> _What is required_
Word for word, copy the lines beginning at the one with "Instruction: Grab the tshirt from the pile" and ending at the last line below; pictures stay out.

> _Data block_

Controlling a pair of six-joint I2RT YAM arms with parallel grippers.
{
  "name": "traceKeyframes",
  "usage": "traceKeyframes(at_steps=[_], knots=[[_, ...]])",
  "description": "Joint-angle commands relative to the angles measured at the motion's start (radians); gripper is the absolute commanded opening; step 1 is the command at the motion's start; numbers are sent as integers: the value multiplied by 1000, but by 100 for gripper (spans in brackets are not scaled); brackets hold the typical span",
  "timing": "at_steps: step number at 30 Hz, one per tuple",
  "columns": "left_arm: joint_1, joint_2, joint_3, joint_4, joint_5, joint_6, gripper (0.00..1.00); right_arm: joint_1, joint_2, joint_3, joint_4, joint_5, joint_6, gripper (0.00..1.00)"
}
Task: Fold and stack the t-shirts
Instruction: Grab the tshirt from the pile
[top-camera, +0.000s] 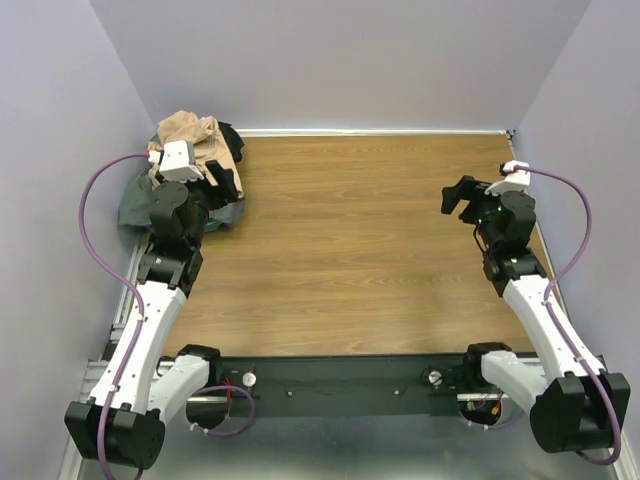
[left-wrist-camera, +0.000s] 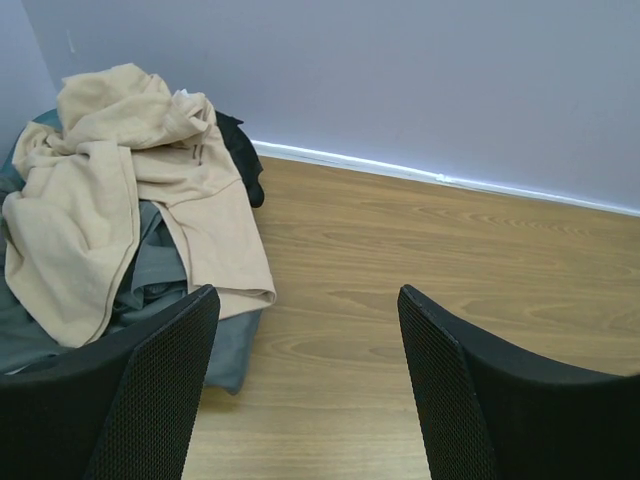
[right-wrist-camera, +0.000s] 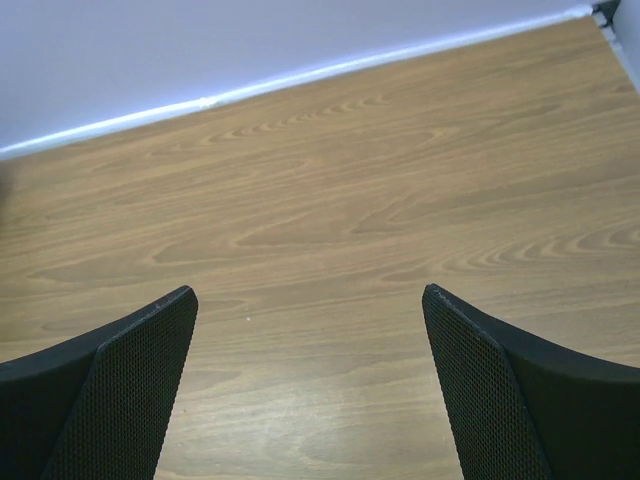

> _Exercise result_
Instruction: Grab the tshirt from the pile
[top-camera, +0.000s] 
[left-wrist-camera, +0.000s] 
[right-wrist-camera, +0.000s] 

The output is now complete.